** Requirement **
Which lines of the listing hold the string "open"? Show each of them.

** Data **
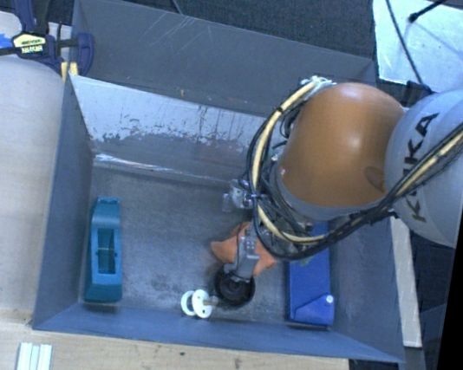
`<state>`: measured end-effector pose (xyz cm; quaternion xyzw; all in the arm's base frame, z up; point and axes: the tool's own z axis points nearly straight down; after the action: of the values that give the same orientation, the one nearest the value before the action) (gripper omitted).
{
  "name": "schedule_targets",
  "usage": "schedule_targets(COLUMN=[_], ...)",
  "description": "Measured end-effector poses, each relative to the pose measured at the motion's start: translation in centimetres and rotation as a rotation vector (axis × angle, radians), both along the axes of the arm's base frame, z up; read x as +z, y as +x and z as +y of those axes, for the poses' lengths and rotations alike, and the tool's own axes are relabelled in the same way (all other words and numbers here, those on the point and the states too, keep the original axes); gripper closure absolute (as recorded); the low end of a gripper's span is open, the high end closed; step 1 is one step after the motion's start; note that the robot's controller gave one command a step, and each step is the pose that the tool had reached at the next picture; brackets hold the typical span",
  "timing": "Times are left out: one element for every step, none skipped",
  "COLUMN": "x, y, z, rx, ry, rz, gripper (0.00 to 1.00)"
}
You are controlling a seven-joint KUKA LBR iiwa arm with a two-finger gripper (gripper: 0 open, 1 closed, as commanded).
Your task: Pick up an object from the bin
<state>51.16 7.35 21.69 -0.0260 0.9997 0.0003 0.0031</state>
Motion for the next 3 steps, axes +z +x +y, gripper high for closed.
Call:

** Answer **
  "description": "Measured end-effector poses, each relative to the pose measured at the motion's start: translation in centimetres and rotation as a rotation vector (axis × angle, radians), both along the axes of the arm's base frame, z up; read x as +z, y as +x and z as +y of those axes, for the poses' lengths and rotations alike, and the tool's own axes are relabelled in the same way (all other words and numbers here, those on the point and the states too, keep the original axes); gripper closure absolute (as recorded); the low end of a gripper's span is open, the high end closed; step 1 is one step after the motion's start; note that the robot's controller gave one command a step, and each step is the pose that the tool had reached at the next picture; brackets hold the typical span",
You are controlling a seven-joint KUKA LBR iiwa arm with a two-finger gripper (gripper: 0 open, 1 closed, as commanded).

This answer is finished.